A Gorda é um livro corajoso, mas ainda traz muitos preconceitos
“Quarenta quilos é muito peso. Foram os que perdi após a gastrectomia: era um segundo corpo que transportava comigo. Ou seja, que arrastava”. As primeiras palavras de A Gorda já mostram uma prévia do que o leitor deve esperar de sua história — a verdade jogada bem na sua cara, crua e sem medo, sobre a imagem socialmente construída acerca do corpo gordo. Ou, pelo menos, uma das imagens possíveis.
A Gorda traz violências vividas pela autora
O romance de Isabela Figueiredo foi lançado em Portugal no ano de 2016 e trazido para o Brasil em 2018 através da Editora Todavia. Como a própria autora declara abertamente, a protagonista do livro e os aspectos marcantes de sua vida surgem a partir das próprias vivências de Isabela. A autora fala sobre a relação difícil com seu próprio corpo, o que é essencial para compreender os rumos que a narrativa toma.
Maria Luísa nasceu em Moçambique e viveu lá até a independência do país, quando a família se mudou para Portugal. Fez duas faculdades, conseguiu um emprego desejado como professora e herdou a casa que os pais decoraram com todo o carinho. Porém, graças a suas características físicas, nunca conseguiu se sentir totalmente realizada, especialmente após o trauma de ver o homem que mais amou abandoná-la, com o argumento de que seus amigos fazem piadas sobre namorar uma gorda.
Gastrectomia
A primeira página do livro A Gorda começa com a gastrectomia de Maria Luísa, já adulta, logo após a morte dos pais idosos. Em entrevista para revista portuguesa Sábado, Isabela Figueiredo confirma que também realizou a cirurgia e essa foi sua inspiração para escrever. “Perdi todo esse peso e houve um sentimento de libertação, um desejo de viver enormes mas continuava a carregar uma grande mágoa. Tornou-se urgente escrever”, diz.
Para Isabela, a história parece começar a partir da magreza, da “libertação”. Sozinha no apartamento onde vivia com sua “mamã” e “papá”, ela percorre os cômodos, relembrando dos momentos vividos ali com todas as pessoas que passaram por sua vida e já foram embora.
Com uma escrita impecável e citações muito interessantes, A Gorda pode ser uma ótima experiência e um lindo embarque na literatura portuguesa. As palavras chocam e o sofrimento da protagonista transborda para fora do livro, narrando como é doloroso ser vista como feia, errada e malcuidada.
Falta discussão
Infelizmente tudo termina sem grandes discussões sobre o tema. O leitor sequer pode gerar uma expectativa sobre como será o caminho para a auto aceitação da personagem, já que a primeira informação que temos é que realizou uma intervenção cirúrgica em uma busca angustiante por isso. Também há uma coleção de estereótipos que não podem passar despercebidos, como a ideia de que Maria Luísa ser gorda está diretamente ligado a compulsão alimentar e a falta de vaidade.

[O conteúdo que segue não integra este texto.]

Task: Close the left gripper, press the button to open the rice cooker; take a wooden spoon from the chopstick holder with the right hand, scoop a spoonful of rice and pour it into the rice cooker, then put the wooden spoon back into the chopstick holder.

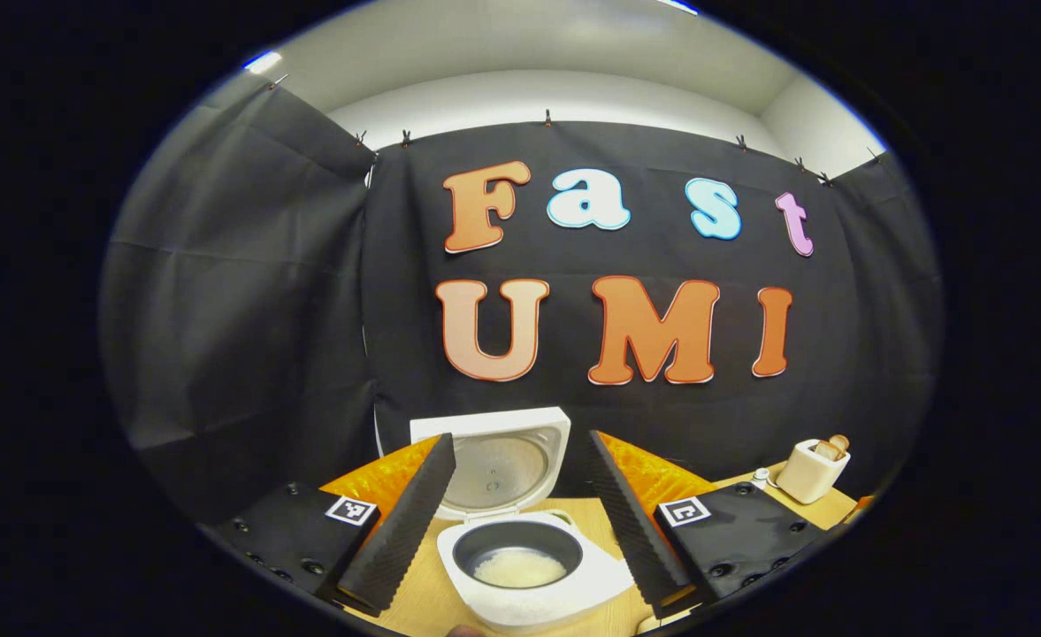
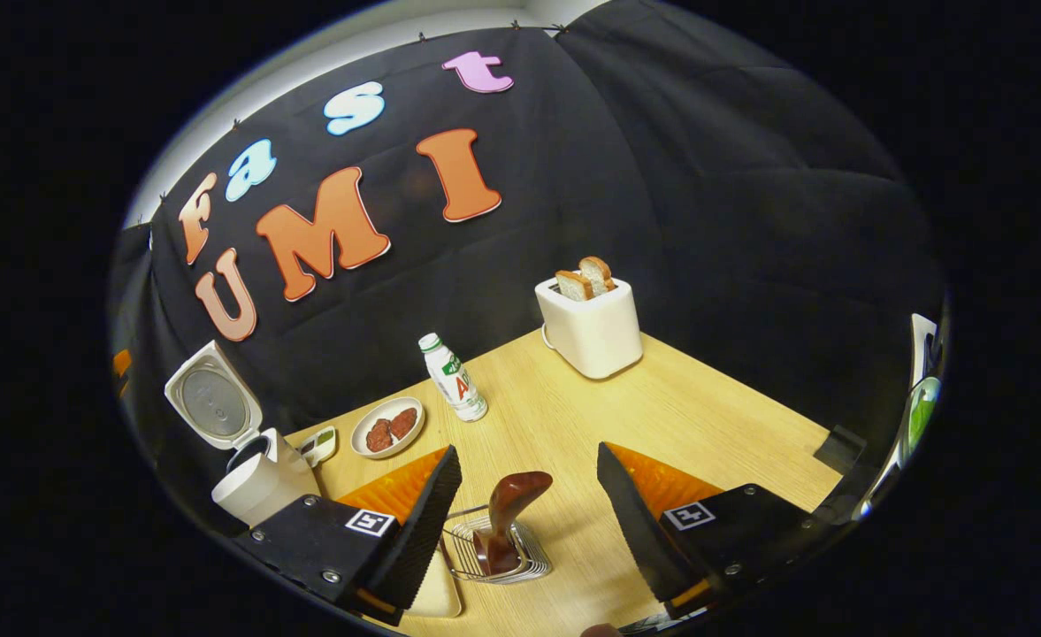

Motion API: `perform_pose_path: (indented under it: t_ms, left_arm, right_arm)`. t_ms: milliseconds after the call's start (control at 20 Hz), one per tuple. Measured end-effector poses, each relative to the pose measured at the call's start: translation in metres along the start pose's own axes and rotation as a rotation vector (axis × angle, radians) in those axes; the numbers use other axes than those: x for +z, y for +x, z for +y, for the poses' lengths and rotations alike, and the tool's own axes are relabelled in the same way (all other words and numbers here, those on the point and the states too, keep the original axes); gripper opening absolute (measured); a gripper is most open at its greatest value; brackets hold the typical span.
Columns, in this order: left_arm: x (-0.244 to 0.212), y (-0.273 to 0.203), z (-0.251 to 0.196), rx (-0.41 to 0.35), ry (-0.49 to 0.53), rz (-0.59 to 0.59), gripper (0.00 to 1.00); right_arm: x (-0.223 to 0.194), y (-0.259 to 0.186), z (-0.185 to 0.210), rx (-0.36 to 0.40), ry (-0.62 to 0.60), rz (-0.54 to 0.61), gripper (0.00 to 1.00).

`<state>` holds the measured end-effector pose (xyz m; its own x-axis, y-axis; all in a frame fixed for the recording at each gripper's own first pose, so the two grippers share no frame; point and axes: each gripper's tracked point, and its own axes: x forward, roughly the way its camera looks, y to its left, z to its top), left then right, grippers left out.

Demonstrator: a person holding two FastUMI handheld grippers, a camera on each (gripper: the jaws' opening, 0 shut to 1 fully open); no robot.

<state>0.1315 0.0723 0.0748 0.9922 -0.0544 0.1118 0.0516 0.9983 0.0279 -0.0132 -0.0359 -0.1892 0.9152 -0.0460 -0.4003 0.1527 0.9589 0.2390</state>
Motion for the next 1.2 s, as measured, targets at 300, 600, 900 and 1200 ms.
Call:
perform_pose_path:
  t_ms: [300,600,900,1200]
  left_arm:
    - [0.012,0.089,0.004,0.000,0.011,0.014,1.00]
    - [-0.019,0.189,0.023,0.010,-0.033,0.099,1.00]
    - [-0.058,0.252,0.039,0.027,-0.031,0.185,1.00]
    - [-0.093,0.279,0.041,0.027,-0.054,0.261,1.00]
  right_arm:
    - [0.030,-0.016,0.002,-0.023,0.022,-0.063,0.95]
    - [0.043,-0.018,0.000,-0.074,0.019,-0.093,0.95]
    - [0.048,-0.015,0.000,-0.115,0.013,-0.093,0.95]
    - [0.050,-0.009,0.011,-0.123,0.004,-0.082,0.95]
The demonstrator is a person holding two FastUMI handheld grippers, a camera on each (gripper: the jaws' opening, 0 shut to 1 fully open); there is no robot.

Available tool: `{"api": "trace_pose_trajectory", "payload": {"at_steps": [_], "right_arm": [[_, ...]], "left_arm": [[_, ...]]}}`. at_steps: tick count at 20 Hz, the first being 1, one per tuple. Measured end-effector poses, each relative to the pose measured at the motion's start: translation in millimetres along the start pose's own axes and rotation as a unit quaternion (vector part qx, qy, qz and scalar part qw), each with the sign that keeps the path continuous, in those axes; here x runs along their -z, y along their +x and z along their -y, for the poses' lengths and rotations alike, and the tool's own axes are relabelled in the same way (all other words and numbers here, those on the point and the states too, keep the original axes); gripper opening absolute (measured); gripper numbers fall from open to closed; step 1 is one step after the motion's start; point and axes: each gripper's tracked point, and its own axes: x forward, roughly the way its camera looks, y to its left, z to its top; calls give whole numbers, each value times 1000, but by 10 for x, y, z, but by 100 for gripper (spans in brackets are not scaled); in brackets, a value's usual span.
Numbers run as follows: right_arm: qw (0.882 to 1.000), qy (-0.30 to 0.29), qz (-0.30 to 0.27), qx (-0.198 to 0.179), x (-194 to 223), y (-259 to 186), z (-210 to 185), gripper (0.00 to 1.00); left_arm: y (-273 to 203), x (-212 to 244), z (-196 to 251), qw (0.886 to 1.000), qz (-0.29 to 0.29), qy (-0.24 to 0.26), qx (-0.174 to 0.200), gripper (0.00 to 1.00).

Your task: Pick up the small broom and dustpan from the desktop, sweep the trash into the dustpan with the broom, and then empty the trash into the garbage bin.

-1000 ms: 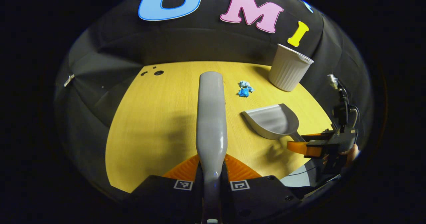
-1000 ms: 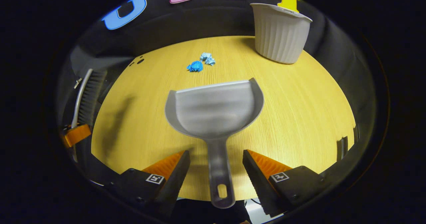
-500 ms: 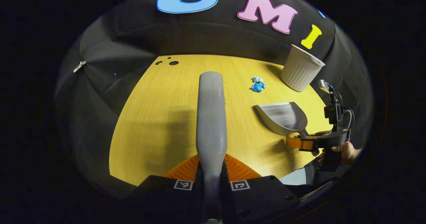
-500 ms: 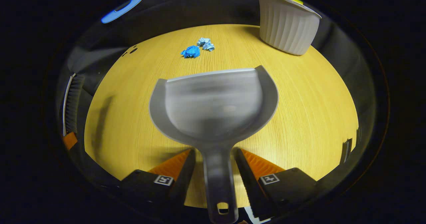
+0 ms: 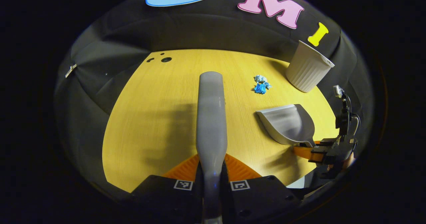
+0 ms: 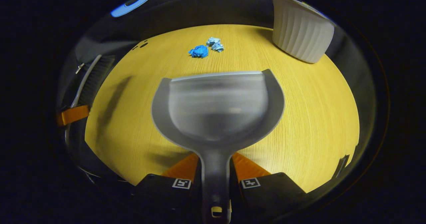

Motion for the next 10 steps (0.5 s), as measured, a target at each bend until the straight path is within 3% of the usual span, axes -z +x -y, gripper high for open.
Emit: {"api": "trace_pose_trajectory", "payload": {"at_steps": [1, 2, 10], "right_arm": [[1000, -3, 6, -4, -35, -23, 28, 39], [1000, -8, 12, -9, -84, -62, 62, 39], [1000, -13, 15, -24, -231, -243, 456, 39]], "left_arm": [[59, -121, 18, 1000, 1, 14, 0, 23], [168, -238, 34, 999, 2, 32, -1, 27], [1141, -1131, 354, 988, -15, 151, 14, 27]]}}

É essencial dar voz a uma personagem gorda tão sincera que sofre com comentários e rejeições durante toda a vida. A partir disso, é possível abrir caminhos para novos diálogos sobre o assunto com leitores que jamais imaginariam como é viver com um corpo gordo. Porém, A Gorda traz o tempo todo uma sensação de que a magreza é a grande receita para a felicidade e para o retorno de um homem que a rejeitou por um motivo absurdo, fez Maria Luísa beirar a loucura, mas, ainda assim, é amado.
Com angústia atrás de angústia e pequenos momentos de alegria mal aproveitados pela personagem, o livro traz uma literatura deliciosa, mas é recheado de pequenos preconceitos e termina com a triste ideia de que não há outro caminho para as mulheres fora do padrão ideal.